Mais le soleil descend vers l’horizon et projette l’ombre déformée du chien sur la famille des bêtes paisibles.

Alors rapides, effarés, les lézards s’enfuient, disparaissant dans les fissures de la vieille muraille, dans les trous d’ombre où ils habitaient.

Le mur reste nu et doré dans le soleil plus pâle du soir…

Agonie

Le convoi de Béchar partit vers midi, emportant des madriers et des planches.

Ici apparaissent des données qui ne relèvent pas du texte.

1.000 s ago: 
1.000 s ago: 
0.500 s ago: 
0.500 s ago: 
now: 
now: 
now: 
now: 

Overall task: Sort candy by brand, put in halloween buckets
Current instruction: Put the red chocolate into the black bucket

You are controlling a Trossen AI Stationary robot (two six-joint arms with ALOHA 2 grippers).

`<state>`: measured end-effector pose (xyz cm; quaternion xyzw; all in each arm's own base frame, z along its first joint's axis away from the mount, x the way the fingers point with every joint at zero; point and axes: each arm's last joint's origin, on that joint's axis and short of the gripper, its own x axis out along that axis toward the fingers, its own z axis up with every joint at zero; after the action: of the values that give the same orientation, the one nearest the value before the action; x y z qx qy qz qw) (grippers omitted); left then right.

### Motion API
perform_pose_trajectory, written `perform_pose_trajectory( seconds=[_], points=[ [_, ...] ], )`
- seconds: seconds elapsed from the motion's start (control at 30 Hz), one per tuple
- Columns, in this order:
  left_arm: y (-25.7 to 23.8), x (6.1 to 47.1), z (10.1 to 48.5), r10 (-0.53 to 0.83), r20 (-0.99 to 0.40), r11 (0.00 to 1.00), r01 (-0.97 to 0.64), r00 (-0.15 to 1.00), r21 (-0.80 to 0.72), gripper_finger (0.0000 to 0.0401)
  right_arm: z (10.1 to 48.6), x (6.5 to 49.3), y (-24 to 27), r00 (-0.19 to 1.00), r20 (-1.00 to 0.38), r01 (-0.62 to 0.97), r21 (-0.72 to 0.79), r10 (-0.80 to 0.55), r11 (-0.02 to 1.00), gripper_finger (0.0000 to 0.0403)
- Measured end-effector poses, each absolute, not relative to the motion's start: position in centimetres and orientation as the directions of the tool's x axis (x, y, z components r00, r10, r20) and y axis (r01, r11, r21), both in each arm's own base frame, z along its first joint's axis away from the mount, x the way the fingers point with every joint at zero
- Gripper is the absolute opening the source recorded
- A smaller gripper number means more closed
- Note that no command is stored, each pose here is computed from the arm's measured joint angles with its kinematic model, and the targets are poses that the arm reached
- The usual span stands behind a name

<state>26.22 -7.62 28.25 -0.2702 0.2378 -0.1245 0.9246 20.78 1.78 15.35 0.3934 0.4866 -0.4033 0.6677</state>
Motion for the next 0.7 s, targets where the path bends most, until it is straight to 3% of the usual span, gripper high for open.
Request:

Messaouda, la chamelle grise de Maamar-ould-Djilali, affaiblie par de longues marches, n’alla pas loin : en face de la petite palmeraie de Mélias, ses longues pattes tremblèrent brusquement et fléchirent, elle s’agenouilla avec une plainte rauque, puis elle se renversa sur le côté.

Maamar connut que sa chamelle allait mourir et il invoqua Dieu, car une grande tristesse avait étreint son cœur bédouin.

Le convoi s’arrêta. Avec des cris et des imprécations, on fit agenouiller d’autres chameaux sur lesquels on partagea la charge de la bête mourante. On lui ôta jusqu’à son petit bât triangulaire et les loques qui protégeaient sa bosse pelée. Un instant, Maamar, ses bras musclés ballants, sa tête d’aigle courbée, considéra, atterré, sa chamelle. Puis, avec un soupir, il ramassa son bâton et repartit, poussant devant lui ses deux autres chameaux, avec un sifflement bref et un ah ! guttural.

… Le jour finissait en apothéose sur la vallée lugubre, enserrée entre des montagnes sévères et de petites collines sèches, arides, sans une herbe, d’une couleur terne de fumée rousse.

Des reflets d’incendie coulèrent sur les rochers, qui prirent des teintes de braise obscure.